Толкин не питал особого оптимизма по отношению к перспективам цивилизации, избравшей путь Сарумана, а не Гандальва (L 53).

Реальные политические убеждения, послужившие фоном для беллетризованного изображения английской сельской жизни, позволяют включить Толкина в традицию католической общественной мысли под названием «дистрибутизм». Самыми красноречивыми ее представителями были Хилэр Беллок и Гилберт Кийт Честертон. Насколько мне известно, сам Толкин нигде не ссылался на дистрибутивов и не связывал себя с ними. Тем не менее до Второй мировой войны дистрибутизм, основанный на церковном учении об обществе, был одним из двух основных католических движений в Британии. Толкин всегда стремился по возможности избегать политики и о Честертоне упоминает главным образом как о поэте. Но я не вижу, какой другой политический «лагерь» подошел бы Толкину больше. Безусловно, «социалистом» он не был ни в каком смысле (L 181). Второе популярное католическое движение, Католическая общественная гильдия, возможно, было ему ближе по духу, но после 1942 года оно все больше равнялось на лейбористскую партию. В любом случае, и работа, и интересы Толкина лежали в иной области.

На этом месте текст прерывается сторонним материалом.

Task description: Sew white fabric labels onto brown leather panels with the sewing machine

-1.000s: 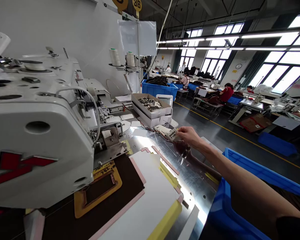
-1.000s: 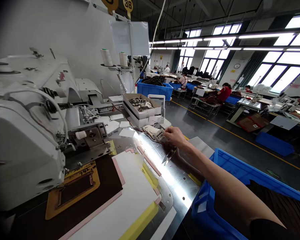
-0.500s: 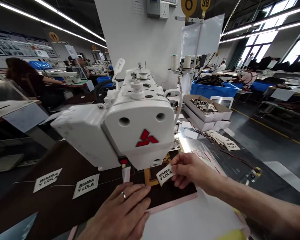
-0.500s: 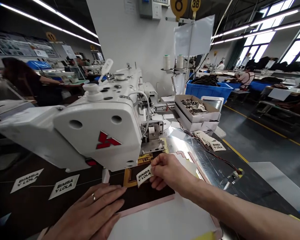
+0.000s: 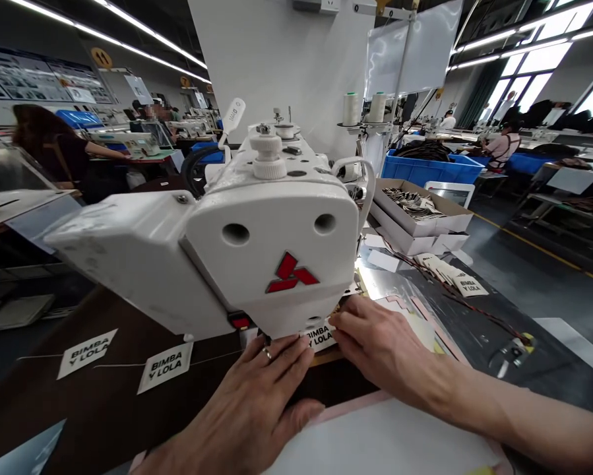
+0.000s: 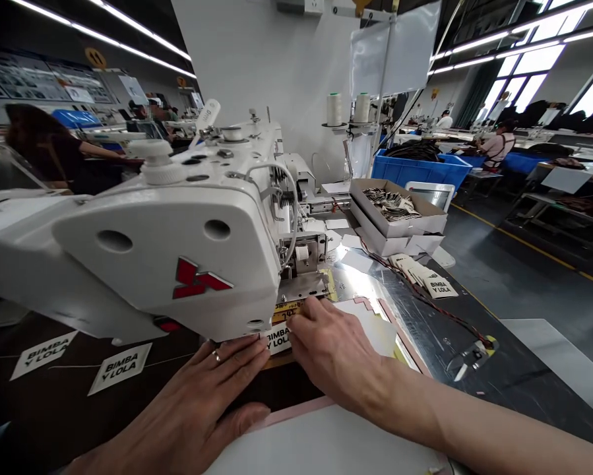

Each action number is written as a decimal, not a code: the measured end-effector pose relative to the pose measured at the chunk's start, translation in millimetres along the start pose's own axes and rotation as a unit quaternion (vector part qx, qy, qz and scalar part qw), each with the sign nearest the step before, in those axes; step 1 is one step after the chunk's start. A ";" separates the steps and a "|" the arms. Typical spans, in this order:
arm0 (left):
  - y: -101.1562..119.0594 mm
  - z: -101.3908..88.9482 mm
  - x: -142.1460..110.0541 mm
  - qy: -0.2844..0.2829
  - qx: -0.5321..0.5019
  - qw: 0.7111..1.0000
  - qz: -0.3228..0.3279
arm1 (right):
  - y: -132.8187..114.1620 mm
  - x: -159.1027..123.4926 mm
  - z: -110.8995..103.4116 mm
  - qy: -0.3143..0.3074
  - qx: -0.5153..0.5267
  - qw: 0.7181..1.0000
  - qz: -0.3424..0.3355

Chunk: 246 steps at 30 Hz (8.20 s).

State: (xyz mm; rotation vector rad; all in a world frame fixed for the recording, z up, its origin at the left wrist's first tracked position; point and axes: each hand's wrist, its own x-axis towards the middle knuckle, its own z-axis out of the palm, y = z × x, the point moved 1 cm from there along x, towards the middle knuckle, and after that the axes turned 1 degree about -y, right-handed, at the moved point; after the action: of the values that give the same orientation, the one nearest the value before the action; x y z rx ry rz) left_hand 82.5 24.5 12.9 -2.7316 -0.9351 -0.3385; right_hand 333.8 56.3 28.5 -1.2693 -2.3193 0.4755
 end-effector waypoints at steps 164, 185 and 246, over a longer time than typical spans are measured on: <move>-20.9 -7.7 -22.7 -0.032 -0.017 0.999 0.016 | 15.3 2.8 -2.5 -0.129 -0.138 0.950 -0.249; -21.3 -8.4 -19.3 -0.034 -0.007 0.999 0.018 | 14.4 2.2 0.0 -0.131 -0.136 0.954 -0.232; -15.9 -1.0 -27.8 -0.035 -0.045 0.997 -0.055 | 20.7 0.3 1.0 -0.100 -0.114 0.958 -0.245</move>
State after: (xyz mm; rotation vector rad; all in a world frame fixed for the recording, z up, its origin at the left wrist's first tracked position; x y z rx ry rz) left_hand 51.1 20.6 8.0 -2.7945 -1.1182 -0.3139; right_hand 347.6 67.3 17.4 -0.7097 -2.8045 0.1754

Дистрибутисты считали семью единственной надежной основой гражданского общества и жизнеспособной цивилизации. Они верили в общественный строй, опирающийся на домашние хозяйства, и с подозрением относились к иерархически организованному правительству. Власть, утверждали они, надо перевести на самый нижний уровень, совместимый с приемлемой степенью порядка («принцип субсидиарности»). Социальный порядок возникает благодаря естественным узам дружбы, сотрудничества и семейных привязанностей в контексте местной культуры, наделенной четким пониманием добра и зла. Его нельзя навязывать насильственно: более того, силу нельзя применять вообще, кроме последнего средства и при самозащите.

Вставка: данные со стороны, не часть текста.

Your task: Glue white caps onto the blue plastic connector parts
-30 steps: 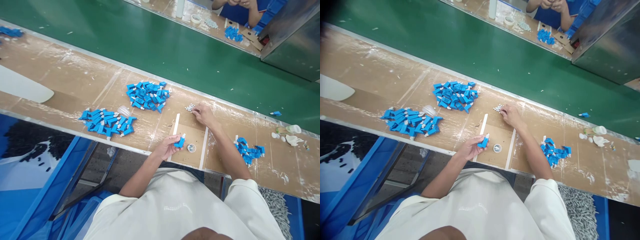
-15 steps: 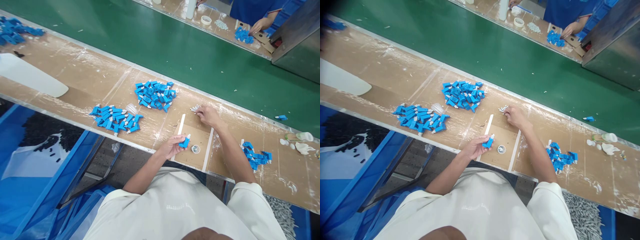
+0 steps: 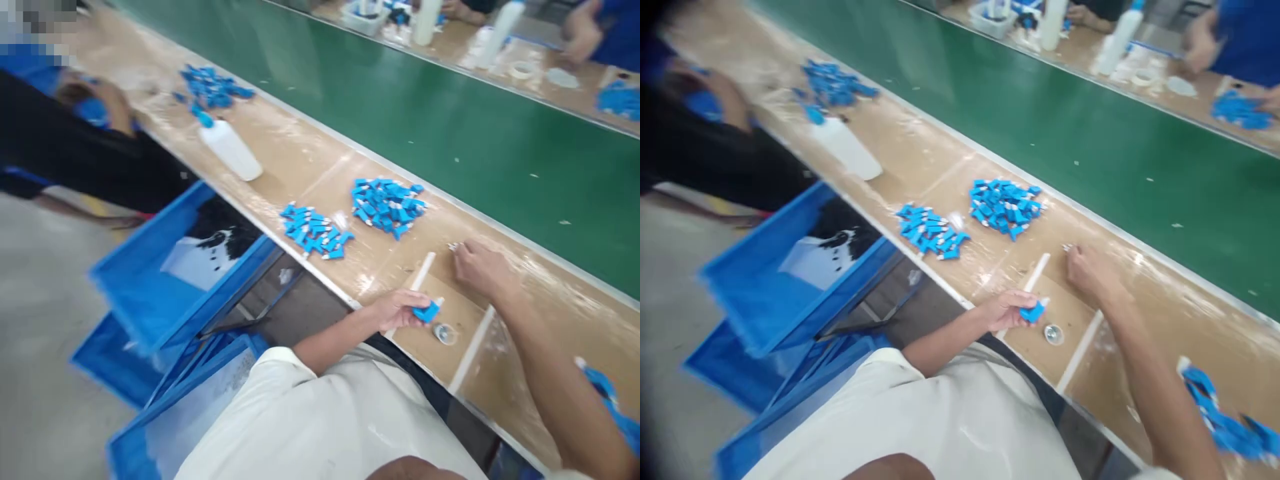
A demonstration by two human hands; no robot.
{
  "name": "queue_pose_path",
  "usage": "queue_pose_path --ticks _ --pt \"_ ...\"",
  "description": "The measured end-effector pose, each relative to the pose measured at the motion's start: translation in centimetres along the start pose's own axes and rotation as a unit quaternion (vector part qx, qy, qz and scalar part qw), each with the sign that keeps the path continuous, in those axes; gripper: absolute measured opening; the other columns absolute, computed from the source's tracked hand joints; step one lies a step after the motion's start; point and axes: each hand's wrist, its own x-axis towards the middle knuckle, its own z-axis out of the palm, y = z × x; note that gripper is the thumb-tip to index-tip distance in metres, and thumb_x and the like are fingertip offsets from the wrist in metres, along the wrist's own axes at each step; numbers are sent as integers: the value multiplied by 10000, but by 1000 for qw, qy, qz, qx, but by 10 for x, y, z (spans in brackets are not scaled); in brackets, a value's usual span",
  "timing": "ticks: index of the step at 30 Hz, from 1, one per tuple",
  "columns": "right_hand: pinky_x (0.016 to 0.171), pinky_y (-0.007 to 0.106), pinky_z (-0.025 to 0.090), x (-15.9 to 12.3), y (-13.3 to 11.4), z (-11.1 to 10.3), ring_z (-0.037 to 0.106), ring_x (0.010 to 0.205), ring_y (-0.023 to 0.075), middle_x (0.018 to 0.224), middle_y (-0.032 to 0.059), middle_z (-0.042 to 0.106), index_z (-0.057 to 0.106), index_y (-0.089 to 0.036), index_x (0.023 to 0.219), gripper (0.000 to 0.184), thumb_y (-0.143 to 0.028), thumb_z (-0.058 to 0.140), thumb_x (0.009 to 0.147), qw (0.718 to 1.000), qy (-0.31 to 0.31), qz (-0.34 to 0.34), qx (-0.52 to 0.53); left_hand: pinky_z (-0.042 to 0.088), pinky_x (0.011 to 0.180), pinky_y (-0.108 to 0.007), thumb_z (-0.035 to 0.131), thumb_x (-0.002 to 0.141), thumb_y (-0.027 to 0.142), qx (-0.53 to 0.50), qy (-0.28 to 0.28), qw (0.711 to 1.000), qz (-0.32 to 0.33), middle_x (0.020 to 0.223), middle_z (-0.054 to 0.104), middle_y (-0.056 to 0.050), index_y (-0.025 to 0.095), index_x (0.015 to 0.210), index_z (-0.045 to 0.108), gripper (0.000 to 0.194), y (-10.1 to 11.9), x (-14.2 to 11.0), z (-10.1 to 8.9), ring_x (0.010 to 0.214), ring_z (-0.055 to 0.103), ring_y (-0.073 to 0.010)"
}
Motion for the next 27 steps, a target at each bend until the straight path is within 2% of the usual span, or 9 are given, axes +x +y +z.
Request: queue_pose_path --ticks 3,6,8,11,13,15,17,22,27 --pt "685 401 488 7 6 0 675 761 301 805 159 691 614 -209 724 213 -178 489 893 994 72 -6 78 488 545 -191 837 831 303 10 -10 1000 10 735 692 -53 93 861 687 260 7 9 -7 626 684 -121" --pt "669 414 549 -12 1 -7 698 680 271 739 74 720 652 -254 738 139 -282 592 860 951 148 55 265 495 556 -195 841 819 310 -5 -10 999 40 742 690 -65 92 846 682 271 11 7 -8 637 681 -122" --pt "621 399 581 -42 -13 -15 712 636 247 733 44 746 719 -277 794 109 -367 685 845 893 181 98 400 491 546 -199 860 784 310 -21 -5 998 64 746 691 -67 100 844 682 282 9 -2 -2 639 676 -125" --pt "541 339 605 -86 -45 -27 694 544 194 658 27 736 746 -252 748 218 -447 842 761 785 168 91 590 485 547 -197 889 734 309 -22 13 995 100 761 703 -59 112 865 701 303 6 -17 15 630 660 -116" --pt "499 301 599 -103 -62 -28 678 514 167 636 16 732 750 -224 741 308 -492 898 709 717 166 88 672 501 578 -200 902 723 333 -5 11 993 115 766 708 -61 107 881 709 336 6 -22 25 652 663 -121" --pt "482 275 596 -114 -72 -24 676 512 151 648 18 742 748 -203 747 370 -528 916 690 665 164 94 722 512 594 -214 905 724 370 16 5 993 119 750 692 -48 108 872 708 359 7 -24 35 653 653 -123" --pt "475 254 590 -123 -78 -18 675 512 139 656 21 745 743 -194 752 397 -544 920 689 628 161 100 755 520 605 -225 911 719 402 32 0 992 119 740 675 -36 110 850 702 383 6 -26 44 649 638 -119" --pt "479 228 579 -139 -84 -8 675 522 129 650 14 735 753 -199 775 363 -514 921 707 576 174 101 792 526 627 -240 926 704 454 42 -3 989 139 752 679 -20 130 872 707 426 -3 -29 61 647 616 -111" --pt "497 235 587 -142 -87 -5 673 528 131 644 13 733 754 -204 771 378 -533 922 694 568 183 124 793 511 613 -239 947 675 479 43 11 986 158 755 689 -15 142 877 712 458 -6 -30 67 638 607 -106"
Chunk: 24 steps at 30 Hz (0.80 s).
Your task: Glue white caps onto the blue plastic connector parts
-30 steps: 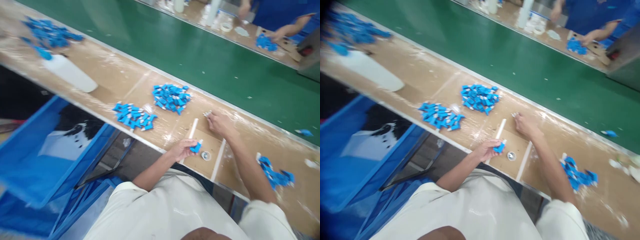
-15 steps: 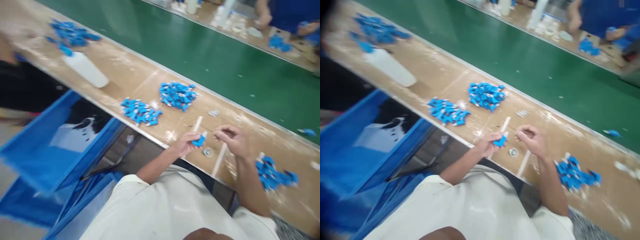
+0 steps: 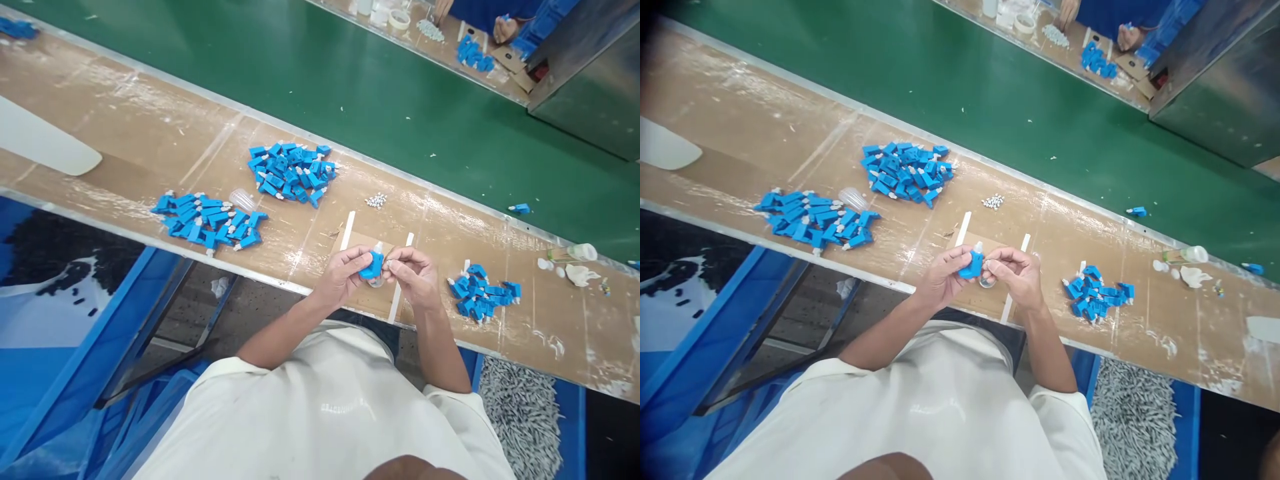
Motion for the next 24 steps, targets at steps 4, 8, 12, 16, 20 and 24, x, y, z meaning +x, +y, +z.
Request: queue_pose_path --ticks 4,8,12,16,20,24 --pt "534 269 614 -5 0 4 685 557 146 686 19 742 738 -210 793 394 -562 897 716 999 37 -13 -37 509 615 -239 951 661 498 18 17 999 22 743 677 5 163 872 711 463 -1 -1 2 646 616 -109" --pt "574 292 628 -13 -2 14 683 591 154 696 8 713 731 -228 818 355 -555 862 768 992 83 -62 -73 510 621 -226 953 654 511 29 18 999 34 737 678 11 169 873 727 465 -2 -3 2 644 622 -104" --pt "539 282 605 -18 -1 24 626 570 131 747 8 667 719 -234 806 365 -573 851 771 986 116 -76 -87 509 626 -231 954 646 523 45 23 998 31 739 680 9 170 879 732 478 -2 -5 1 636 607 -104" --pt "504 265 582 -18 2 27 589 536 107 789 9 648 714 -225 813 377 -577 842 775 985 122 -70 -95 510 644 -243 948 651 532 56 23 998 31 749 683 3 169 890 735 484 -2 -5 -1 645 605 -112" --pt "496 255 582 -18 4 28 603 549 107 792 5 632 726 -221 824 344 -541 845 785 985 123 -74 -99 505 663 -238 953 651 524 58 24 997 42 761 686 0 164 887 744 478 -2 -5 -2 662 597 -107" --pt "497 259 590 -18 5 31 601 574 112 806 9 618 736 -222 824 313 -518 837 800 980 140 -76 -114 503 684 -242 945 652 548 79 44 994 65 783 703 -10 167 888 757 486 -6 -3 -5 681 592 -114"
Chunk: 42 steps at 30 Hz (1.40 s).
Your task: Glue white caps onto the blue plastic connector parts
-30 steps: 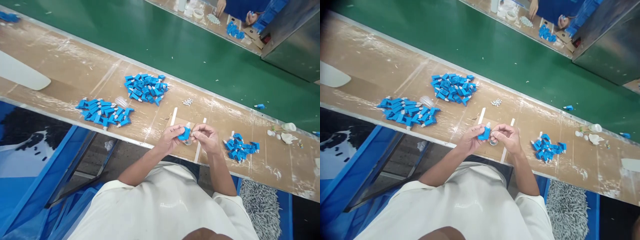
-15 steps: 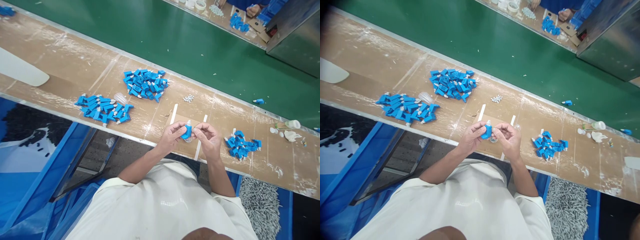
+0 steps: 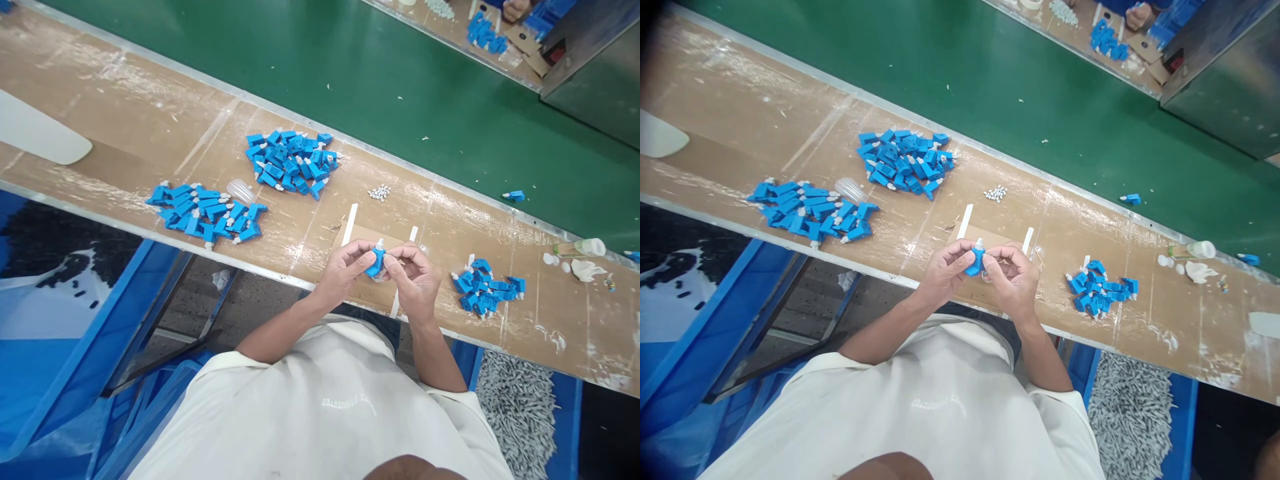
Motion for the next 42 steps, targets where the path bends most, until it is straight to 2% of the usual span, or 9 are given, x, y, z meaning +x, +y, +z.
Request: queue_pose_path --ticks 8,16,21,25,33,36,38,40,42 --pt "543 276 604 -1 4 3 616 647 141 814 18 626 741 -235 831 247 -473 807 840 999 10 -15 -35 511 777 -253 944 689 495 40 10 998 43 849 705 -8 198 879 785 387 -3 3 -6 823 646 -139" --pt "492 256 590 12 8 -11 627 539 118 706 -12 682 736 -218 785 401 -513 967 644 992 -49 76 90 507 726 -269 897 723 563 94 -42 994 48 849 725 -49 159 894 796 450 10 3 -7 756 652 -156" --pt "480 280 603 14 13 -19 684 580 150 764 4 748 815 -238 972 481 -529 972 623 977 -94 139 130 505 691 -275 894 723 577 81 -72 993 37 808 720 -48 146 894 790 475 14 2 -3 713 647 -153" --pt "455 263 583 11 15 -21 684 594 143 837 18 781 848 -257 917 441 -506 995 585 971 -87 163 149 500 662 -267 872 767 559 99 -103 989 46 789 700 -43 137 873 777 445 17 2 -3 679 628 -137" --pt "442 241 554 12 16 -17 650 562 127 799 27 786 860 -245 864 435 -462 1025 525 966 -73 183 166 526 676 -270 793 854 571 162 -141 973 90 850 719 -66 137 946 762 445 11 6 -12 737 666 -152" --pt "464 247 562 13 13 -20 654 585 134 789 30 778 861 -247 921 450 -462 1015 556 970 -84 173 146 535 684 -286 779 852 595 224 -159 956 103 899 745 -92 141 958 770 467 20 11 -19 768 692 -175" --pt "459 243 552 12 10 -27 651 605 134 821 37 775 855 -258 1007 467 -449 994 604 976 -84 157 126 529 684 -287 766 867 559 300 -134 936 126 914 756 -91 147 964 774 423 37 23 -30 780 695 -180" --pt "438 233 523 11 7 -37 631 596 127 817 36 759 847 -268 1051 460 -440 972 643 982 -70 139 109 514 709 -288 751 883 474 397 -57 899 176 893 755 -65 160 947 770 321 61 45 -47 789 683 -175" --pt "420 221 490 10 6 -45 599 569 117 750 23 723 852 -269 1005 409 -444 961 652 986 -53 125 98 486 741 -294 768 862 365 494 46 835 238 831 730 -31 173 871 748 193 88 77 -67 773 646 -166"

Проблема современного капитализма, по мнению дистрибутистов, состоит в том, что капиталистов вокруг недостаточно. Частная собственность и богатство сконцентрировались в руках избранных, а прочие умалились до статуса «рабов на жалованьи» (отсюда название книги Беллока «Государство рабов»). А потому в Британии процветает псевдодемократия, точнее — замаскированная плутократия. Истинная власть в руках предпринимателей и администраторов, которые манипулируют политическими партиями ради собственной выгоды, а общественное мнение формируют их совместные интересы, использующие средства массовой информации.

Дистрибутисты полагали, что решение проблемы кроется в более широком распределении собственности (не «общественной»). Надо поощрять мелкий и семейный бизнес, фермеров и местных розничных торговцев, защищая их от крупных корпораций. О насильственном перераспределении земли, — вроде того, что мы не так давно наблюдали в Зимбабве, — впрочем, не было и речи. Такие меры радикально противоречили принципам дистрибутизма. Основа основ для него — свобода. Сущность этой социальной теории в том, чтобы насадить самодостаточность, независимость и личную ответственность.

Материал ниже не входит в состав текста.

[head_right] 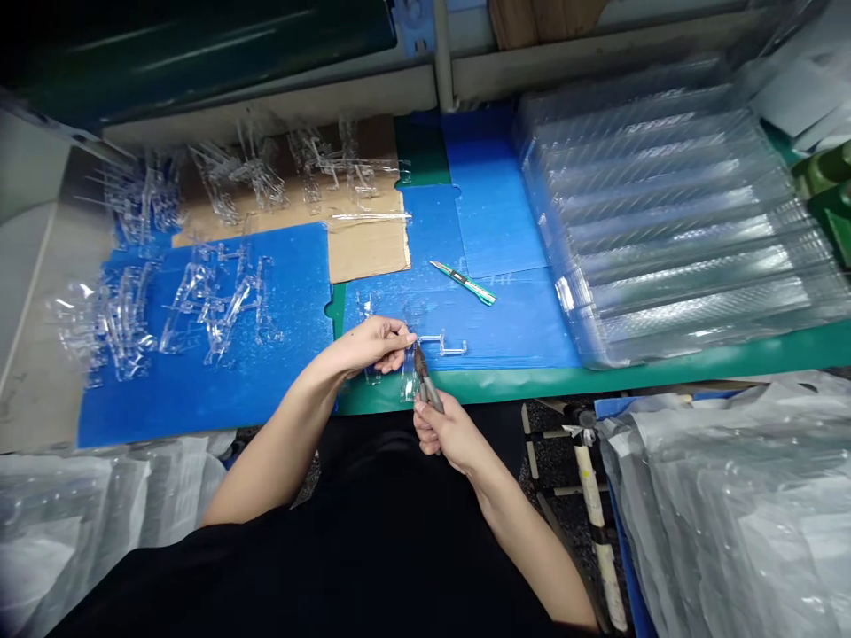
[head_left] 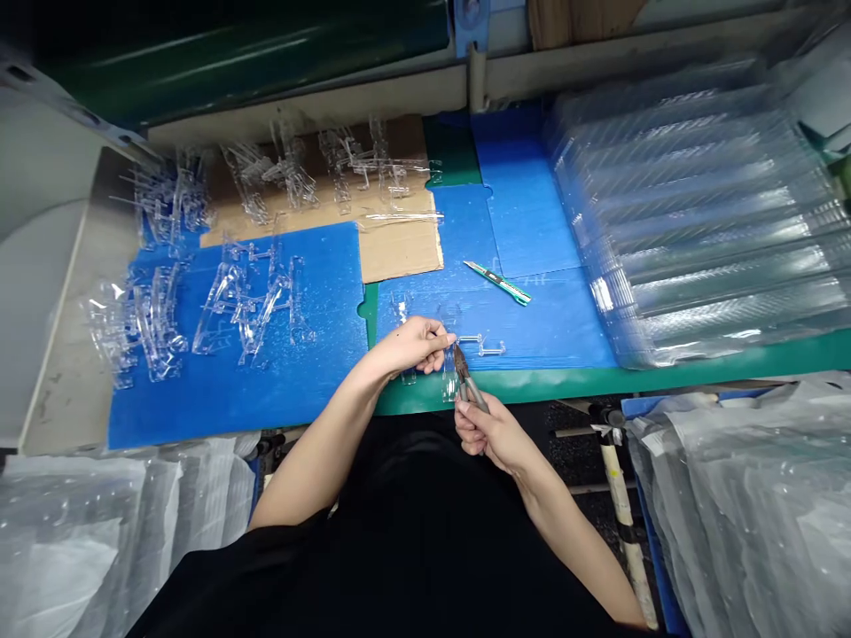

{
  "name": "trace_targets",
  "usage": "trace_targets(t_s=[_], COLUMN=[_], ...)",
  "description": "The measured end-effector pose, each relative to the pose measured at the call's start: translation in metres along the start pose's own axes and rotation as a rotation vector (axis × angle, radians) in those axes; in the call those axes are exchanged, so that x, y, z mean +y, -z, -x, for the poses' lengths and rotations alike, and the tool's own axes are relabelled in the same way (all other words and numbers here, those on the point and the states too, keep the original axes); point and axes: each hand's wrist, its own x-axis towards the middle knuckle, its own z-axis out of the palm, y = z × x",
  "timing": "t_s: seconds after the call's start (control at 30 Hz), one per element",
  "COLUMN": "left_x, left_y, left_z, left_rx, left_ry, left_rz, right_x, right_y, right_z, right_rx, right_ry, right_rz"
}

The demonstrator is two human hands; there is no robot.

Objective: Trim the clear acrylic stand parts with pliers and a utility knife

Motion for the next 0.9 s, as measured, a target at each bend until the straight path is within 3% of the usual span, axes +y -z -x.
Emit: trace_targets(t_s=[0.13,0.37,0.5,0.57,0.67,0.83,0.9], left_x=[-0.003,-0.006,-0.003,-0.001,0.005,0.026,0.036], left_y=[-0.004,0.015,0.016,0.009,-0.011,-0.056,-0.074], left_z=[-0.003,0.006,0.013,0.013,0.005,-0.030,-0.046], left_rx=[0.079,0.390,0.346,0.274,0.249,0.185,0.140], left_ry=[-0.019,-0.184,-0.293,-0.335,-0.363,-0.487,-0.503], left_rz=[-0.048,-0.108,0.094,0.159,0.046,-0.330,-0.398], right_x=[0.004,-0.004,-0.014,-0.017,-0.024,-0.045,-0.053], right_y=[0.006,0.027,0.039,0.038,0.037,0.055,0.066], right_z=[0.000,0.034,0.044,0.045,0.052,0.074,0.083], right_rx=[0.001,0.025,0.069,0.082,0.160,0.529,0.625], right_ry=[0.022,0.101,0.144,0.166,0.272,0.613,0.681], right_rz=[0.010,0.067,0.095,0.118,0.158,0.239,0.288])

В рамки этой традиции общественной мысли прекрасно вписывается Шир. С его сельскохозяйственным, вполне самодостаточным укладом жизни он отрезан от прочего мира и очень тому рад. Во времена Толкина такой уклад практически вымер — его уничтожили новые виды транспорта и средств сообщения. Для подобного образа жизни, основанного на местной традиции, Честертон некогда подобрал крылатое определение «демократия мертвых». Это — традиция, созданная нашими предками, а не случайными прохожими. Что еще важнее, она основывается на уважении к природе и окружающей среде; мы же, жертвуя всем, что есть, ради экономического роста, эти качества утратили.